* **WHAT YOU SHOULD DO**:
The material below contains a line with "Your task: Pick" and a line with "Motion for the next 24". Copy exactly those two lines and all lines between them.

________________

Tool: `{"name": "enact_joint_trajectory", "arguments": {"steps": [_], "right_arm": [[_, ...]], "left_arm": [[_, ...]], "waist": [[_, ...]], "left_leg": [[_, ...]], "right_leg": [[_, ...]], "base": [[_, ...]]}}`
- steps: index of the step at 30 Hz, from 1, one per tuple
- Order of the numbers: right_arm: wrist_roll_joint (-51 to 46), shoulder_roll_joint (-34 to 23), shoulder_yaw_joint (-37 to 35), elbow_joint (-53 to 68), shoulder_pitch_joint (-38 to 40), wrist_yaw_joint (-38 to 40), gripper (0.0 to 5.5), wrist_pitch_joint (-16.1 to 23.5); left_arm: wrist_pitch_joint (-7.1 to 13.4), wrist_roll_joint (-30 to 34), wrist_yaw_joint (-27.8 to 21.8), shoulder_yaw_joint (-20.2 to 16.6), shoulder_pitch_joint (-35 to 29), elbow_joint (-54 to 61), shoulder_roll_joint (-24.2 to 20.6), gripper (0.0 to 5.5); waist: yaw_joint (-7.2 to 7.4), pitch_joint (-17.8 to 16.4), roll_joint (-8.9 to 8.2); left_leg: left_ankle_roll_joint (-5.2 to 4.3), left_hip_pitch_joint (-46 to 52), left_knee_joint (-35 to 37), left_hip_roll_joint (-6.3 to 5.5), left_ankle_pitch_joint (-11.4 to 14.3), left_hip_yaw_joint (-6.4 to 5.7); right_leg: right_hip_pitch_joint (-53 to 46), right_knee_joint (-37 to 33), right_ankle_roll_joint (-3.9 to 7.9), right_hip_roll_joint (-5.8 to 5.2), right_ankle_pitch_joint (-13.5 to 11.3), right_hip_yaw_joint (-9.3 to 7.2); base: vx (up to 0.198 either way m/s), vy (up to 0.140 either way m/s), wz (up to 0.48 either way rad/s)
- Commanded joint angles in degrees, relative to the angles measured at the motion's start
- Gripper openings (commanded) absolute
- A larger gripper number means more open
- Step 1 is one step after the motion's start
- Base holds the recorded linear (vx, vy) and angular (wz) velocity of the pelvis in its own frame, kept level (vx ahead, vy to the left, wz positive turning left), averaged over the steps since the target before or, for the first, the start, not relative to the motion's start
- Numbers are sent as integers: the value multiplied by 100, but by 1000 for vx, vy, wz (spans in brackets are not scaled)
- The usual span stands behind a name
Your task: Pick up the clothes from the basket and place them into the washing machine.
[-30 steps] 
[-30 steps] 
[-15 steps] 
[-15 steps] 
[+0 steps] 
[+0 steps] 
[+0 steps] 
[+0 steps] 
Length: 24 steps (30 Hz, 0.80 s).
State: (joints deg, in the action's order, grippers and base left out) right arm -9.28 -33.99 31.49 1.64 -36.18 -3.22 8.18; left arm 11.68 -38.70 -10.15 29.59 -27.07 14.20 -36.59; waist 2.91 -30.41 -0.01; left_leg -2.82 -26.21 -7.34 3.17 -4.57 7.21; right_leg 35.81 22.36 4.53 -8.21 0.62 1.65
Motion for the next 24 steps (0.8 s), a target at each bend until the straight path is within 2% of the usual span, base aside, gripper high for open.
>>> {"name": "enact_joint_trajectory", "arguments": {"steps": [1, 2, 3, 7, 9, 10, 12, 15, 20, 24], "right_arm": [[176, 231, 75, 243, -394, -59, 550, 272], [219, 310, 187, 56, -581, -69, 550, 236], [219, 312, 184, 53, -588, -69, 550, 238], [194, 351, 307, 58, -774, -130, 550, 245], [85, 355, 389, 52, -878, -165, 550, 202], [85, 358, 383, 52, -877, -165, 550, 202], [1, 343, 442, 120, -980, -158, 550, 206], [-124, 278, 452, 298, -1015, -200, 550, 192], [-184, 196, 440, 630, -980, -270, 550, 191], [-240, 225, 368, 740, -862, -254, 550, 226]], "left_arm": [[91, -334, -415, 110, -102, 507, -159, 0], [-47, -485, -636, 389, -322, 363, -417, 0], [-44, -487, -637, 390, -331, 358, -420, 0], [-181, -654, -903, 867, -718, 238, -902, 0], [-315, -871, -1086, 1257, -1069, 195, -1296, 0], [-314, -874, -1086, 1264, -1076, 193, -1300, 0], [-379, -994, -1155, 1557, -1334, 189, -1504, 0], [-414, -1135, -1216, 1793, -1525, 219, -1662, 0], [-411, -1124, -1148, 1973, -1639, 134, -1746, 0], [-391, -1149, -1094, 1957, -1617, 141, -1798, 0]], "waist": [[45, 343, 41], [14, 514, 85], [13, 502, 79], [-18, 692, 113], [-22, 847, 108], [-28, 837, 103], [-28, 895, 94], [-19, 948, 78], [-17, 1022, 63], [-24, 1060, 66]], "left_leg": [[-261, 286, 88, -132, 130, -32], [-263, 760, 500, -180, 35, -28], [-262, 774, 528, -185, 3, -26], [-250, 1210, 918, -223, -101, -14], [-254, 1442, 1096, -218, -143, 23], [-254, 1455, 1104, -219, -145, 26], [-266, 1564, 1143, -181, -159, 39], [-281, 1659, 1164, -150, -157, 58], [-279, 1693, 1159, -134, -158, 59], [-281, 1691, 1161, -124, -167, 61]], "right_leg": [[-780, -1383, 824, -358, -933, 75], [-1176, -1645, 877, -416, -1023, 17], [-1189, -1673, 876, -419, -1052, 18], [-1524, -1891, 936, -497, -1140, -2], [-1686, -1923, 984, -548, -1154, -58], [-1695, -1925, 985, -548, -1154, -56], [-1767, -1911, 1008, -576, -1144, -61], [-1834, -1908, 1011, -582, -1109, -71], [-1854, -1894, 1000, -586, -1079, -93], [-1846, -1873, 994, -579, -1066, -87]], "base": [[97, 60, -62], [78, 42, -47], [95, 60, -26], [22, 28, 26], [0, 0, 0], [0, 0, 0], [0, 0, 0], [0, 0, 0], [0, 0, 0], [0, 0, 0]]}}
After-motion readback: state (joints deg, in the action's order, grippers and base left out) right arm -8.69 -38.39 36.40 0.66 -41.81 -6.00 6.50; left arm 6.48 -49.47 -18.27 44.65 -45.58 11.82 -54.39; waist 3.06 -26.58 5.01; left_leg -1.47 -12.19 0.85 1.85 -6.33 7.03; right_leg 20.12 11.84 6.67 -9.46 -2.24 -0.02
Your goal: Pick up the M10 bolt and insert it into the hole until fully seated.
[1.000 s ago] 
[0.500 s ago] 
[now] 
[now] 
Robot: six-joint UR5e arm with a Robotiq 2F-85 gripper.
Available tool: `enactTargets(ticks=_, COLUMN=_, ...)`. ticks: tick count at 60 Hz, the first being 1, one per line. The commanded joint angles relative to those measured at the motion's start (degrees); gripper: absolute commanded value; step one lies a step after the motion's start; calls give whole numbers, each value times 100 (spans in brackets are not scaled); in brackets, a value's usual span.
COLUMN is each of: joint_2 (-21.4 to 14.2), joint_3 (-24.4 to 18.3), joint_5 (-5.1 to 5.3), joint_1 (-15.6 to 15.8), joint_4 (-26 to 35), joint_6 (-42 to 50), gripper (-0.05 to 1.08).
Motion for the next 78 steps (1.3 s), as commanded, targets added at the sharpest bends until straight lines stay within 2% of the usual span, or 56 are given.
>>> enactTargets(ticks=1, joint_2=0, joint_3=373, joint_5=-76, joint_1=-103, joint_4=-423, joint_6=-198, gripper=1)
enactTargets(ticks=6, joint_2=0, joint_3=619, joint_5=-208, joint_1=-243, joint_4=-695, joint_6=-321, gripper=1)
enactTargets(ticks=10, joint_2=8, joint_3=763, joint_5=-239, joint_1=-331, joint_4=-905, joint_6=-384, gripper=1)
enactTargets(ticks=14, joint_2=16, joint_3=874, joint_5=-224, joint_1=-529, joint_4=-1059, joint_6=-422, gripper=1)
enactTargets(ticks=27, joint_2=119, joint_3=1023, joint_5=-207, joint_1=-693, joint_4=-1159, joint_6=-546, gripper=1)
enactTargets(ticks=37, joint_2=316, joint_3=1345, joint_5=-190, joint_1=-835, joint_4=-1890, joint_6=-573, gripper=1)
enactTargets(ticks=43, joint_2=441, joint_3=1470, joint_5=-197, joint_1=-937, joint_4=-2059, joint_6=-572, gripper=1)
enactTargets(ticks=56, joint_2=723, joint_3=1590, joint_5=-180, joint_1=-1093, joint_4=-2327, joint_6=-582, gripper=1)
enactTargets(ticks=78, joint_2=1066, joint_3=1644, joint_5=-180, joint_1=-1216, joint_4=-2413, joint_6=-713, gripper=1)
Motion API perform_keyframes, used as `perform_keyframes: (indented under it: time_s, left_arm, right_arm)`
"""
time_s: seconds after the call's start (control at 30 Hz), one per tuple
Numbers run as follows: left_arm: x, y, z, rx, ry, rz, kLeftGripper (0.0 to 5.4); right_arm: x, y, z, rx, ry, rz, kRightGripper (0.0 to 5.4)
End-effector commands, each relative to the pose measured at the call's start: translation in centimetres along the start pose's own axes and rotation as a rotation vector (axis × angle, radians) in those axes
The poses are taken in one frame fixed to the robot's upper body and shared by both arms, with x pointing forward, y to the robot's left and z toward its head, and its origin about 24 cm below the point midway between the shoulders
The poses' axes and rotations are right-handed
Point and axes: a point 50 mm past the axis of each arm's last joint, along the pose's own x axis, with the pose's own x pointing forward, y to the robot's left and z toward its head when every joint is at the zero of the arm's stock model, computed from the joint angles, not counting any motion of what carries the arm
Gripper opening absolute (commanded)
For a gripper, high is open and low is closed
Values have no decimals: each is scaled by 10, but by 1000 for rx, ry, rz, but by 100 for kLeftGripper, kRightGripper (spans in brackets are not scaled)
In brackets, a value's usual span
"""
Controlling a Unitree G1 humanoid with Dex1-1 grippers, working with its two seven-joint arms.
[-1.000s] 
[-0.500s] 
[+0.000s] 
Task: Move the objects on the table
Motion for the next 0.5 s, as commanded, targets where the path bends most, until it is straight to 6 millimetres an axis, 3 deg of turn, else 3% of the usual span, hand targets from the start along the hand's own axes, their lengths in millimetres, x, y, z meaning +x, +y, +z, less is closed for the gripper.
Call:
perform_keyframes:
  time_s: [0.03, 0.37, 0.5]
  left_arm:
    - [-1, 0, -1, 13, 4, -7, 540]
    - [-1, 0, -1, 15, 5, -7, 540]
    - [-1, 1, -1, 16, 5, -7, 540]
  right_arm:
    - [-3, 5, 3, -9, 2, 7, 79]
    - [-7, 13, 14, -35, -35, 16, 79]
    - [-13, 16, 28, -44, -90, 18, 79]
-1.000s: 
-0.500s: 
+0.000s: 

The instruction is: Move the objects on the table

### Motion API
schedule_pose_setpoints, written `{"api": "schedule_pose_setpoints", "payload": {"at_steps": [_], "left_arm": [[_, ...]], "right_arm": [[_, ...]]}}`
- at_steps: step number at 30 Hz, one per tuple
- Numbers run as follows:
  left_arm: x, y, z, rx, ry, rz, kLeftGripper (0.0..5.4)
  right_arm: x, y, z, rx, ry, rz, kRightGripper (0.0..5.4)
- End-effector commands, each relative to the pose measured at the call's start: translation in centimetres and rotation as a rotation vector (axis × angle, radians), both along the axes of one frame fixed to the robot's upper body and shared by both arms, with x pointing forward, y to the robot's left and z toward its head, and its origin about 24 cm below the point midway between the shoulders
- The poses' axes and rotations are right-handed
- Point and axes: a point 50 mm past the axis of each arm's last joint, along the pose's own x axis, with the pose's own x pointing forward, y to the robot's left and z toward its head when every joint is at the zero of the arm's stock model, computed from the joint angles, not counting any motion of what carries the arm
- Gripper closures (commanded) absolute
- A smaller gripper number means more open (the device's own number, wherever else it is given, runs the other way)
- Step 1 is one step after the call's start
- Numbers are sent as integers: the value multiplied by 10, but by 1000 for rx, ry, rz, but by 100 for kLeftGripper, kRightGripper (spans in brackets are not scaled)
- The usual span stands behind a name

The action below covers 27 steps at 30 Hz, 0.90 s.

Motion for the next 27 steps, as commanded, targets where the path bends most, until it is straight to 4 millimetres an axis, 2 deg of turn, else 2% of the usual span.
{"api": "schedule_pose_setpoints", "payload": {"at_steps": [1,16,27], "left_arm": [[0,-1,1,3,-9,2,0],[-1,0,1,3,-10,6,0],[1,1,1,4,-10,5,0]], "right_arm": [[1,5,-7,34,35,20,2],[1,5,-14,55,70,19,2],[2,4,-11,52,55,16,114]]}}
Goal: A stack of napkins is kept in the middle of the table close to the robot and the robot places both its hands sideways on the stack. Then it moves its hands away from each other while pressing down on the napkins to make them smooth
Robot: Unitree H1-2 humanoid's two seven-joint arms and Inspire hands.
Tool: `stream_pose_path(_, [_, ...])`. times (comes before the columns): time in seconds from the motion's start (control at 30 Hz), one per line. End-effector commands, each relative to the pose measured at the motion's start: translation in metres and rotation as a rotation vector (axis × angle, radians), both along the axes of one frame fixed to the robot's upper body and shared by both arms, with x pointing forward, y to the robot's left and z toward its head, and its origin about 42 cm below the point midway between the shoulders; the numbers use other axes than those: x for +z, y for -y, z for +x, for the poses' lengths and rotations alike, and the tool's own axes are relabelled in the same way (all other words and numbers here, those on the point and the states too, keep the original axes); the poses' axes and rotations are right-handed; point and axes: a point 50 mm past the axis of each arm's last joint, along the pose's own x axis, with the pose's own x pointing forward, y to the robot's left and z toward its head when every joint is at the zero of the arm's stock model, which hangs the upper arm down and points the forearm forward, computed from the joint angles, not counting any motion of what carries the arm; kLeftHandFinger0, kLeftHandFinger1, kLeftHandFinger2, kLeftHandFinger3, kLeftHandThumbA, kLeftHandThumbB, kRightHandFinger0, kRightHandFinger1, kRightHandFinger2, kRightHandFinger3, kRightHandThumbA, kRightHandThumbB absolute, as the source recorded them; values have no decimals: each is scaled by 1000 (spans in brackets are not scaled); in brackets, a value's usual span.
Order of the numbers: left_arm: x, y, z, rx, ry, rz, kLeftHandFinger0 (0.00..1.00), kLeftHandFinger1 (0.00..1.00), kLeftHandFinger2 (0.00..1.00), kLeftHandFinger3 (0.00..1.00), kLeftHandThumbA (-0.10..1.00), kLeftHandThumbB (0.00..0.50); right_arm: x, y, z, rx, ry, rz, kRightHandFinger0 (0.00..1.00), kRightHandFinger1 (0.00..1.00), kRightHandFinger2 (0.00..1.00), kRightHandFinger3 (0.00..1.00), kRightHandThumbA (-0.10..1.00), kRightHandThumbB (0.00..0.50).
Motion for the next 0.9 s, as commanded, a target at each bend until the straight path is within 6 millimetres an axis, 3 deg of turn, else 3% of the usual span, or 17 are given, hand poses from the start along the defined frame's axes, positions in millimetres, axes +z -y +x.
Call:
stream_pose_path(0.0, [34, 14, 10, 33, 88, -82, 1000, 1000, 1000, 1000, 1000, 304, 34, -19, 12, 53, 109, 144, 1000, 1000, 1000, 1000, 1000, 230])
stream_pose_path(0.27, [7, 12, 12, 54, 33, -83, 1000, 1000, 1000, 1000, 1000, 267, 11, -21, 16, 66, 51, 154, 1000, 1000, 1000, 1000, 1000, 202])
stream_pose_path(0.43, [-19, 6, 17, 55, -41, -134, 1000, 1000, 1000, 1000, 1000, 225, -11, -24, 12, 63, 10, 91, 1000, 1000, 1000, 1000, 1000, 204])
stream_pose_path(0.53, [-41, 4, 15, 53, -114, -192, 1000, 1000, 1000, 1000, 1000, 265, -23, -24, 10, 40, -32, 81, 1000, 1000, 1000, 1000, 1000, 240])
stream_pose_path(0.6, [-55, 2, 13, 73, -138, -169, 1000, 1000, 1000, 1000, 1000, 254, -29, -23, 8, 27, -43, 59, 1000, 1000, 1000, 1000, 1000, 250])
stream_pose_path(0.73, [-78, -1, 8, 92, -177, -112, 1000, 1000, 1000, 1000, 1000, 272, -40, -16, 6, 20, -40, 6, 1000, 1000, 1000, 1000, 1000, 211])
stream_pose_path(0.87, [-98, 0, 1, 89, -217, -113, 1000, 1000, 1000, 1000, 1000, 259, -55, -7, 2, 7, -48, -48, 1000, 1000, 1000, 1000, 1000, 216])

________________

* **YOUR RESPONSE**:
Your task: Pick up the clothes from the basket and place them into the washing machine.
[-30 steps] 
[-30 steps] 
[-15 steps] 
[-15 steps] 
[+0 steps] 
[+0 steps] 
[+0 steps] 
[+0 steps] 
Length: 24 steps (30 Hz, 0.80 s).
State: (joints deg, in the action's order, grippers and base left out) right arm -9.28 -33.99 31.49 1.64 -36.18 -3.22 8.18; left arm 11.68 -38.70 -10.15 29.59 -27.07 14.20 -36.59; waist 2.91 -30.41 -0.01; left_leg -2.82 -26.21 -7.34 3.17 -4.57 7.21; right_leg 35.81 22.36 4.53 -8.21 0.62 1.65
Motion for the next 24 steps (0.8 s), a target at each bend until the straight path is within 2% of the usual span, base aside, gripper high for open.

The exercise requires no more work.